Arriving in Nancy, it's begun to rain. Not pouring, but enough to make a look around on foot with all my stuff for a place to stay just Out. Fortunately, Nancy is one of those modern cities with a tramway going right through all the most important bits of town. Including the train station (Clermont, get a clue!), of course. A 24hour pass will be just the ticket for me.
Alas, it is so crowded and foggy on the tram that I can't see much of anything at all aside from the elbows and faces next to me. We pass a couple of small hotels that I can look into on the return trip, all take-your-chances places. I'm more in the mood for boring but reliable, rather than Mom & Pop but gross and/or noisy.
This end of the tram is at the University Hospital complex, and lo & behold, what is there across the street but one - two - three mid-range chain hotels. The first is booked up tonight, but the second has nonsmoking space for me. Forget the third.
After dropping off my stuff and using the bathroom (at last! don't even think of using train toilets unless you're seriously ill) it's off to see just a bit of Nancy. By now it's 5, still raining on & off, and getting dark. It is also the first week of the winter sale season. So. A bit of browsing is in order. Nothing too radical: I've got to haul my luggage from train to train and across Paris and Clermont with my own two hands. In fact, I end up getting nothing, but it's fun to try stuff on.
My room has a treat for me: a bathtub. Not much interested in going out on the town tonight, I spend instead an eternity in blissful bathing. My house in Aubière has only a shower, so I can only relax in a hot bath when travelling. And most of these cheaper hotels I stay in prefer to maximize profits by keeping the rooms and bathrooms as small as possible. Not so this particular Ibis. Not only am I bathing, but I can walk around without smacking anything with my knees. And my bathroom is grand. Not huge, just normal. But so much bigger than at the house!

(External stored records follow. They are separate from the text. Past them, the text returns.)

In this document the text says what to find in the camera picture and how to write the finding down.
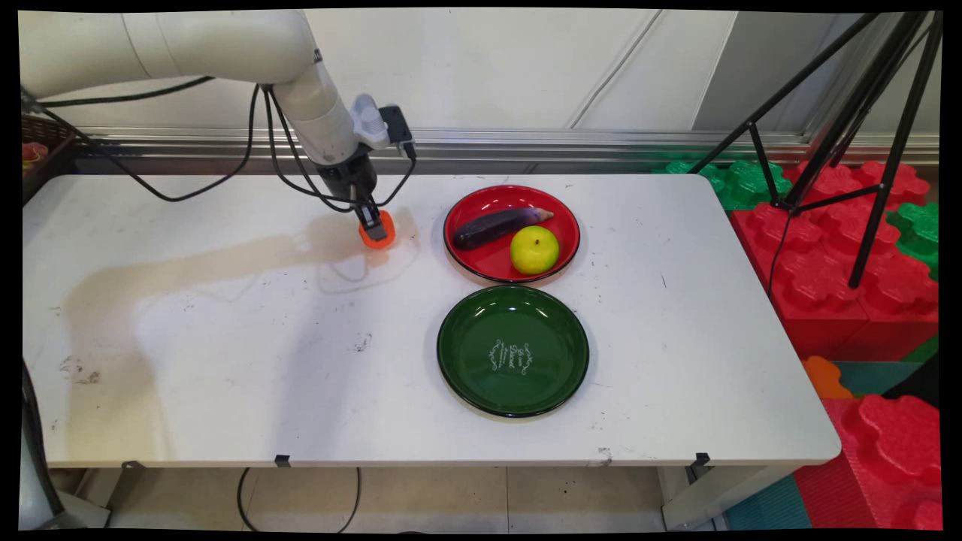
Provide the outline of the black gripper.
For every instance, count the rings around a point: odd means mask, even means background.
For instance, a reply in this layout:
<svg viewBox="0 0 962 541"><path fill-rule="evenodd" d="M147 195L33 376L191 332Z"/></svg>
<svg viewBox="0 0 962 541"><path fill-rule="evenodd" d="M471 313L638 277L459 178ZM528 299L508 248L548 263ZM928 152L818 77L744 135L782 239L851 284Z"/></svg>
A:
<svg viewBox="0 0 962 541"><path fill-rule="evenodd" d="M387 230L374 200L377 178L370 153L371 150L355 150L340 163L318 164L317 173L329 191L329 195L323 195L323 200L332 204L346 204L348 209L353 209L361 223L363 240L382 242L387 239Z"/></svg>

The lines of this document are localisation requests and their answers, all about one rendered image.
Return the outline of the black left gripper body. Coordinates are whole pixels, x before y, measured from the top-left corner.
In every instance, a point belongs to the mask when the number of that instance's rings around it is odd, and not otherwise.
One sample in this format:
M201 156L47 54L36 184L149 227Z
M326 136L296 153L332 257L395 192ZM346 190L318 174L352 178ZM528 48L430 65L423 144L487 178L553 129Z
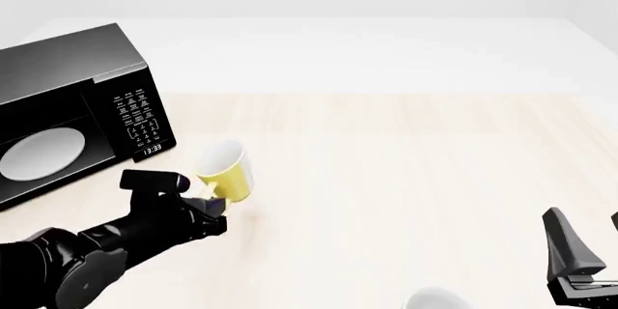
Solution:
M227 232L225 215L203 215L190 205L190 201L183 201L181 207L183 213L180 231L183 239L205 239L211 236L221 236Z

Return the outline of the white round plate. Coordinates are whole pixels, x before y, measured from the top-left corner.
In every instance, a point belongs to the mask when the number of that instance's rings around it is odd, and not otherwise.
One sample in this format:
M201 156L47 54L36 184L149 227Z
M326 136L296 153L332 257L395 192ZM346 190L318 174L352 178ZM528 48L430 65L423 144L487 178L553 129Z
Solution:
M84 135L74 128L40 131L19 140L0 157L0 175L17 182L47 178L77 160L85 145Z

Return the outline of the black flat plate on stalk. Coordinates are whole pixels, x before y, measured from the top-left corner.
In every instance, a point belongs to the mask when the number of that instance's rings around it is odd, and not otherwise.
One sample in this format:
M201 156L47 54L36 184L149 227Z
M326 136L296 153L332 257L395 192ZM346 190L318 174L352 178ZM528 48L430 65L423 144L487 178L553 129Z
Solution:
M176 172L125 169L119 187L140 192L180 194L190 188L190 180Z

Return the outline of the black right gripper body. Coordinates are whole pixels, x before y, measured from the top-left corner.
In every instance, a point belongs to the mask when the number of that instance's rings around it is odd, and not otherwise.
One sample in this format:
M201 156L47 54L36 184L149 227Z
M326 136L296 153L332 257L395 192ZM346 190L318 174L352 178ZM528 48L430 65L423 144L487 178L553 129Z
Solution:
M547 287L555 305L618 305L618 280L599 281L592 268L559 274L548 269Z

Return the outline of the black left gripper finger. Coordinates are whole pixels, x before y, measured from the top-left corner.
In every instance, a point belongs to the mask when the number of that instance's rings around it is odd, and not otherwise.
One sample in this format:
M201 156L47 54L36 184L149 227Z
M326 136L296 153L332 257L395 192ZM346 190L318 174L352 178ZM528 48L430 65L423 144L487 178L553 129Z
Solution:
M198 212L207 216L221 216L227 209L225 198L191 198L190 205Z

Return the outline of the yellow and white mug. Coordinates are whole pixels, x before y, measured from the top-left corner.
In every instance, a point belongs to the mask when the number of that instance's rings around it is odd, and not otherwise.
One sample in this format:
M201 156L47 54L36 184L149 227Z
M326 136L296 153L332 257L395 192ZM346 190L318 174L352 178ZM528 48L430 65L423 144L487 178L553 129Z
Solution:
M255 186L248 152L239 140L224 140L208 149L196 175L216 198L232 203L248 198Z

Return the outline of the black microwave oven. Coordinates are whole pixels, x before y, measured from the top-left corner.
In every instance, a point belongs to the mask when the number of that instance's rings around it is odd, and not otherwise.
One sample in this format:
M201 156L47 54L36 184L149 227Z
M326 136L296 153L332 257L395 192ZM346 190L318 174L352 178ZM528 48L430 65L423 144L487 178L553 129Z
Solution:
M59 127L82 132L81 155L35 181L0 175L0 211L177 144L149 65L118 24L0 49L0 157Z

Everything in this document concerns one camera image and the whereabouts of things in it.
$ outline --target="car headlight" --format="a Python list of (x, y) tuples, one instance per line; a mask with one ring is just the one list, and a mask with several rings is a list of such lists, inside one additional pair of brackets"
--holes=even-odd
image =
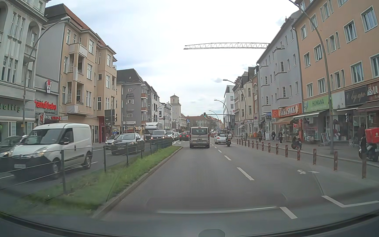
[(32, 155), (32, 157), (36, 158), (36, 157), (41, 157), (43, 155), (45, 155), (45, 152), (48, 150), (48, 147), (43, 147), (43, 148), (40, 148), (39, 150), (35, 151), (34, 154)]

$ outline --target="grass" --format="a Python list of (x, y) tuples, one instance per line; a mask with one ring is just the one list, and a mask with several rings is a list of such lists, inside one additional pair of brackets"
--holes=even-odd
[(91, 215), (99, 206), (118, 195), (163, 159), (174, 153), (178, 146), (161, 149), (140, 159), (131, 158), (128, 166), (116, 164), (106, 173), (103, 170), (67, 181), (67, 195), (62, 184), (38, 191), (17, 201), (8, 213), (33, 214), (85, 214)]

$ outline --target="street lamp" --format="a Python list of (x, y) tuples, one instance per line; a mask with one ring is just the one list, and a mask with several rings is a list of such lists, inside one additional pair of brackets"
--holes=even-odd
[[(33, 51), (36, 50), (36, 46), (38, 45), (38, 42), (40, 40), (40, 38), (46, 33), (48, 32), (48, 30), (50, 28), (52, 28), (54, 25), (60, 23), (60, 22), (69, 22), (70, 21), (70, 17), (69, 16), (65, 16), (65, 17), (62, 17), (59, 21), (55, 22), (53, 25), (51, 25), (50, 27), (48, 27), (40, 36), (39, 38), (34, 42), (33, 44), (33, 48), (32, 50), (30, 51), (30, 54), (29, 54), (29, 59), (32, 57), (32, 54), (33, 54)], [(29, 62), (26, 63), (26, 70), (29, 68)], [(27, 79), (27, 72), (24, 74), (24, 86), (23, 86), (23, 135), (26, 134), (26, 79)]]
[(330, 112), (330, 121), (329, 122), (330, 122), (330, 128), (331, 128), (331, 132), (330, 132), (330, 135), (331, 135), (331, 137), (330, 137), (330, 154), (334, 154), (334, 143), (333, 143), (333, 135), (334, 135), (334, 132), (333, 132), (333, 103), (331, 101), (331, 87), (330, 87), (329, 66), (327, 64), (327, 53), (325, 53), (325, 47), (324, 47), (323, 39), (321, 38), (321, 35), (320, 35), (320, 32), (318, 31), (317, 26), (311, 20), (311, 18), (308, 16), (308, 14), (301, 8), (301, 6), (299, 6), (298, 4), (294, 3), (292, 0), (288, 0), (288, 1), (291, 2), (291, 3), (293, 3), (296, 7), (299, 8), (299, 10), (302, 11), (303, 14), (305, 14), (305, 16), (308, 18), (309, 22), (314, 27), (315, 32), (318, 35), (318, 38), (320, 39), (321, 49), (323, 50), (323, 55), (324, 55), (325, 74), (327, 76), (327, 90), (329, 91), (328, 92), (328, 96), (329, 96), (329, 112)]

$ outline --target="delivery box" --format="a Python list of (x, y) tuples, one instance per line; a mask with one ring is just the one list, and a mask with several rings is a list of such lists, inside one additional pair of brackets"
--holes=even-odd
[(367, 143), (379, 143), (379, 127), (365, 129)]

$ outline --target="building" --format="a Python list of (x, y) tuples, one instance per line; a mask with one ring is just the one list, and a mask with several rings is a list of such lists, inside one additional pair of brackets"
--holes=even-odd
[(148, 89), (134, 68), (117, 71), (117, 83), (123, 87), (122, 131), (144, 134), (148, 115)]
[[(55, 110), (38, 110), (39, 115), (45, 114), (45, 121), (39, 123), (62, 119), (88, 124), (93, 131), (93, 142), (104, 142), (113, 131), (110, 114), (113, 112), (114, 121), (118, 114), (116, 66), (113, 65), (116, 53), (66, 5), (47, 7), (45, 16), (46, 27), (66, 16), (71, 20), (56, 24), (40, 39), (39, 51), (45, 56), (37, 59), (36, 101), (51, 103), (50, 95), (59, 95), (59, 116), (52, 116)], [(49, 83), (51, 93), (44, 90)]]
[(232, 91), (233, 86), (226, 86), (226, 90), (223, 95), (223, 123), (224, 127), (234, 131), (235, 123), (235, 104), (234, 104), (234, 92)]
[(36, 36), (42, 33), (47, 22), (44, 13), (47, 2), (0, 1), (0, 142), (11, 135), (28, 134), (34, 127), (36, 91), (33, 79), (39, 55), (36, 48), (40, 45)]
[(298, 32), (301, 55), (303, 114), (297, 118), (302, 121), (303, 136), (315, 142), (327, 133), (336, 145), (358, 144), (360, 127), (379, 127), (379, 0), (305, 2), (305, 11), (316, 23), (324, 45), (302, 14), (293, 28)]
[(293, 13), (281, 26), (267, 49), (257, 60), (261, 94), (261, 121), (264, 123), (265, 138), (282, 131), (291, 141), (293, 116), (302, 114), (301, 70), (299, 67), (298, 42), (293, 22), (301, 11)]

So I laze about in the tub. I can sit and rub the callouses on my feet (a trick in the shower). I can lie back with my head on a towel and feel the air bubbles on my back tickle their way to freedom. I can scrunch down until my ears are under water, and listen. The world of sound is so peaceful in the bath. Just the sound of my own breathing, hear from the inside, and my pulse going back and forth in my ears.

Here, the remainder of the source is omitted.